PROBLEM DESCRIPTION: What you should give back is a precise copy of the lines below from the one containing "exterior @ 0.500" through the one containing "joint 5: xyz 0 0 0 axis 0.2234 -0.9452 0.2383", with no pictures.

Stored entries:
-------------------------

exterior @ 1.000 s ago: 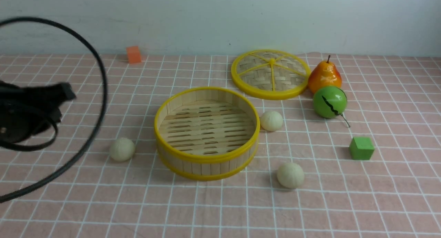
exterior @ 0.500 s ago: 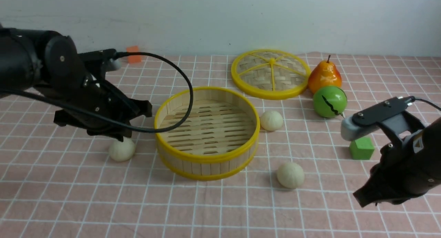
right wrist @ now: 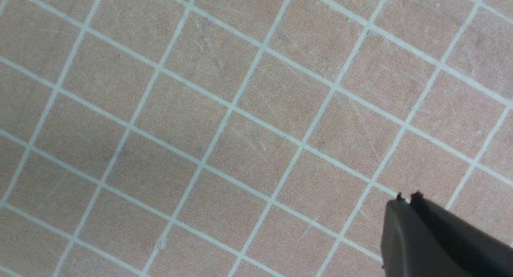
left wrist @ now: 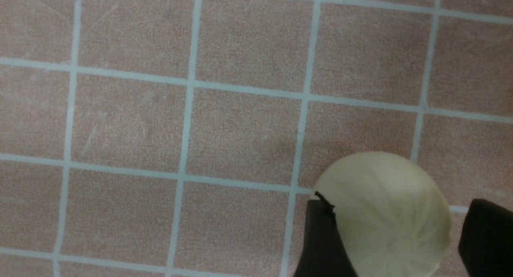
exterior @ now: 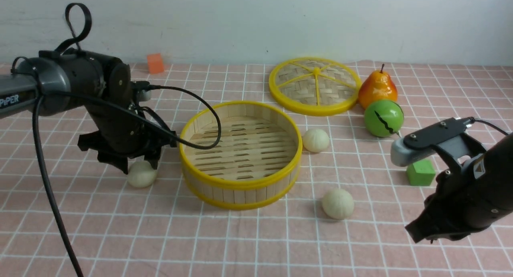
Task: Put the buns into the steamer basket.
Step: Use the left arm to grab a steamed stuffed bun, then use the left arm to put the steamed stuffed bun into the steamer
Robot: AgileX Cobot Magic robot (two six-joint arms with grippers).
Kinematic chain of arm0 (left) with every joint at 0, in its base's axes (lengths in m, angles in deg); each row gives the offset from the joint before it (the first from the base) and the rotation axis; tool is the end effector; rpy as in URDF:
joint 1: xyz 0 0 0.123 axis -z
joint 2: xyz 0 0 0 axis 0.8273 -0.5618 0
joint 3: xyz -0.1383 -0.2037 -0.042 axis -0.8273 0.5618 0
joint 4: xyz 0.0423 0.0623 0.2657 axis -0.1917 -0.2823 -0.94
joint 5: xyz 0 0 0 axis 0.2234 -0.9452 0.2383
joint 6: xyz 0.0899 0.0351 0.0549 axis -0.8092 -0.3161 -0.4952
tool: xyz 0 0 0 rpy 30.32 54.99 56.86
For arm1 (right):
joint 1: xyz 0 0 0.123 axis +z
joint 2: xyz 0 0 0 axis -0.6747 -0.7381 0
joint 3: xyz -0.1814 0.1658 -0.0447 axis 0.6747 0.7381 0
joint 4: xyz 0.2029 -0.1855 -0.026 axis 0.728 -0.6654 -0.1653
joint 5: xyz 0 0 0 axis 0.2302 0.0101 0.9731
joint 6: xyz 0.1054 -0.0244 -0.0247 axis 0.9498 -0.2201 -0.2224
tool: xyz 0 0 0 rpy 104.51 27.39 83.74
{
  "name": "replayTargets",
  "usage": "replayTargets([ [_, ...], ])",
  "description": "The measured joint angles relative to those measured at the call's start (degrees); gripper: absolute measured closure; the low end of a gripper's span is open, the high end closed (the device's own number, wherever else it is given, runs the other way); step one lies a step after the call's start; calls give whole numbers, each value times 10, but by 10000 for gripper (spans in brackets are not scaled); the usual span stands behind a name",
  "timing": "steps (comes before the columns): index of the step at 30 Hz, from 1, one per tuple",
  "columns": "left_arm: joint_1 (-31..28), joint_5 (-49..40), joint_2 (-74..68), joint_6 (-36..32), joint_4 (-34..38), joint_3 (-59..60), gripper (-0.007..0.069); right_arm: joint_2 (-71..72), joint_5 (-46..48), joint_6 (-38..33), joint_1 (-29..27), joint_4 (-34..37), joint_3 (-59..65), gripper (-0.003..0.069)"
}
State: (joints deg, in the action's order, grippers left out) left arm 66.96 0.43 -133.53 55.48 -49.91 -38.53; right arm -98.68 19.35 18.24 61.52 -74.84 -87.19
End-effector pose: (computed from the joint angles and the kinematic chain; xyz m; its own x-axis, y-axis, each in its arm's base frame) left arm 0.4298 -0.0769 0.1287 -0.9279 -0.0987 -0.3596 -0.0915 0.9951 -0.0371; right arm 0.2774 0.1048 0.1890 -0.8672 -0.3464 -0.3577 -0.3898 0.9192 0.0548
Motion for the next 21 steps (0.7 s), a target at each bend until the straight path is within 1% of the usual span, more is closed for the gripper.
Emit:
replayTargets([
  [2, 0, -2, -7, 8, 0, -1, 272, 0, 0, 0, 0, 1, 0, 645],
  [4, 0, -9, -8, 10, 0, -4, 368, 0, 0, 0, 0, 1, 0, 642],
  [6, 0, -21, -9, 10, 0, -17, 495, 0, -3, 0, 0, 1, 0, 640],
  [7, 0, -21, -9, 10, 0, -18, 507, 0, -4, 0, 0, 1, 0, 640],
  [8, 0, -28, -9, 9, -1, -24, 542, 0, -6, 0, 0, 1, 0, 639],
  [9, 0, -45, -5, 2, 0, -41, 611, 0, -9, 0, 0, 1, 0, 638],
  [10, 1, -59, 1, -8, 2, -59, 626, 0, -12, 0, 0, 1, 0, 637],
  [13, 7, -78, 28, -24, 7, -95, 626, 0, -15, 0, 0, 1, 0, 634],
  [16, 29, -85, 52, -38, 27, -134, 626, 0, -21, 0, 0, 1, 0, 631],
  [19, 67, -63, 52, -63, 43, -151, 626, -10, -24, 0, 0, 1, 0, 627],
  [21, 79, -55, 42, -71, 45, -151, 626, -15, -24, 0, 0, 2, 0, 627],
])
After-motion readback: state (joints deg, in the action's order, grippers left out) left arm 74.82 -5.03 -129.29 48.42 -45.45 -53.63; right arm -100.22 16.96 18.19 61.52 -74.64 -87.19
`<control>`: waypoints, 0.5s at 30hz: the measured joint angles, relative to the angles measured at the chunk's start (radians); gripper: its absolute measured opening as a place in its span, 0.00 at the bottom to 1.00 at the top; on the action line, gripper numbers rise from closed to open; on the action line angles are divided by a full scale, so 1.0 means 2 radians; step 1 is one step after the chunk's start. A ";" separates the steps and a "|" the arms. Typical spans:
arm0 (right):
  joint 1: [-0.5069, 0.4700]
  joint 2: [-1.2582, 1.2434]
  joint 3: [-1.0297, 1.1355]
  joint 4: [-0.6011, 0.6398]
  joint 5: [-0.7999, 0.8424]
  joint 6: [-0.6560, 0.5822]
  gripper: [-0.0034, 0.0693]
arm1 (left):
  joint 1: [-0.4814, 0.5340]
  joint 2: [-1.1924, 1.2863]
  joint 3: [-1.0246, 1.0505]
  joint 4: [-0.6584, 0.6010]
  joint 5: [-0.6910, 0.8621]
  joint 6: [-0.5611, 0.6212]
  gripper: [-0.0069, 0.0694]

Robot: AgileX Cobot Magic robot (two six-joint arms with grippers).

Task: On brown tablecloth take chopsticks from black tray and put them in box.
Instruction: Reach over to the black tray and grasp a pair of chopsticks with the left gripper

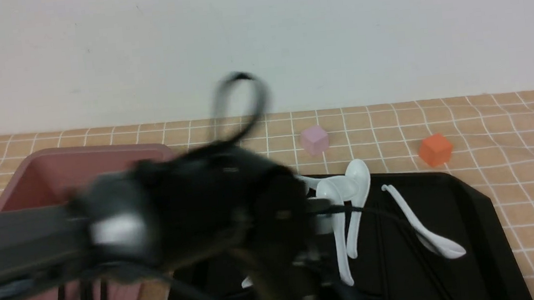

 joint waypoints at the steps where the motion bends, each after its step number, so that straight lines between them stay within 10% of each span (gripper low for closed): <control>1: 0.000 0.000 0.000 0.000 0.000 0.000 0.38 | -0.002 0.012 -0.010 0.002 0.000 0.000 0.56; 15: 0.000 0.000 0.000 0.000 0.000 0.000 0.38 | -0.002 0.120 -0.052 0.088 -0.028 0.001 0.54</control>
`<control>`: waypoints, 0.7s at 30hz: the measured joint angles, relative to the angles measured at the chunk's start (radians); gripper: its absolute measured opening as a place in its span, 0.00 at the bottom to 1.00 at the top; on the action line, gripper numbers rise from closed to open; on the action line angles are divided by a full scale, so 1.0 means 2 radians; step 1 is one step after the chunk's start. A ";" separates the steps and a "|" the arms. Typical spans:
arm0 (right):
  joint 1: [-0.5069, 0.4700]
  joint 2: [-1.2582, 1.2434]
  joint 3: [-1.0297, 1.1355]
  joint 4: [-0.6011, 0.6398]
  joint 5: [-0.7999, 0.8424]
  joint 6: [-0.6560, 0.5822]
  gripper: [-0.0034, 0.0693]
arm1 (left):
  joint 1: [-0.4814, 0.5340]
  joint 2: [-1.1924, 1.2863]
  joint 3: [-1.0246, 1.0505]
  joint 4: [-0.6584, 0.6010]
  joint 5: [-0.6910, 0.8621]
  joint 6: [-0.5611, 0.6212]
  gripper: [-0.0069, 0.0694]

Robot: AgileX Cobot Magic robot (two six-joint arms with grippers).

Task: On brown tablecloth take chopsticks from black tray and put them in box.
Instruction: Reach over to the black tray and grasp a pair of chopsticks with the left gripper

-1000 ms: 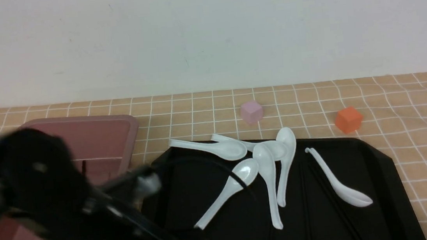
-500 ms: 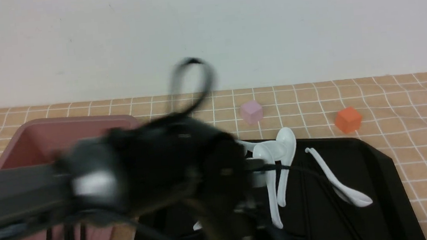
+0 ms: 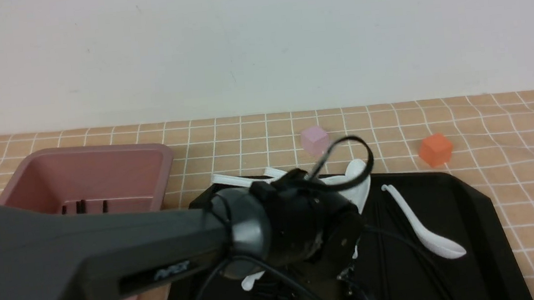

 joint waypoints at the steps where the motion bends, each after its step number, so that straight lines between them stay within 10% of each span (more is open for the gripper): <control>1: 0.000 0.000 0.000 0.000 0.000 0.000 0.38 | 0.000 0.003 0.000 0.002 -0.001 0.000 0.54; 12: 0.000 0.000 0.000 0.000 0.000 0.000 0.38 | 0.000 0.006 -0.003 0.004 -0.002 0.000 0.49; 21: 0.000 0.000 0.000 0.000 0.000 0.000 0.38 | 0.000 0.006 -0.004 -0.008 0.001 -0.002 0.23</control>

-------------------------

SOLUTION FOR THIS TASK:
exterior @ 0.500 s ago: 
right wrist @ now: 
left wrist @ now: 
exterior @ now: 
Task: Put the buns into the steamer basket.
Step: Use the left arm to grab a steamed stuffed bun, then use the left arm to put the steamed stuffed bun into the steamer
Robot: AgileX Cobot Magic robot (two six-joint arms with grippers).
Kinematic chain of arm0 (left) with every joint at 0, in its base's axes (lengths in m, angles in deg); each row gives the offset from the joint before it (the first from the base) and the rotation axis; tool is the end effector; rpy as in URDF:
joint 1: xyz 0 0 0.123 axis -z
joint 2: xyz 0 0 0 axis 0.8273 -0.5618 0
joint 3: xyz -0.1383 -0.2037 -0.042 axis -0.8273 0.5618 0
joint 4: xyz 0.0423 0.0623 0.2657 axis -0.1917 -0.2823 -0.94
joint 5: xyz 0 0 0 axis 0.2234 -0.9452 0.2383

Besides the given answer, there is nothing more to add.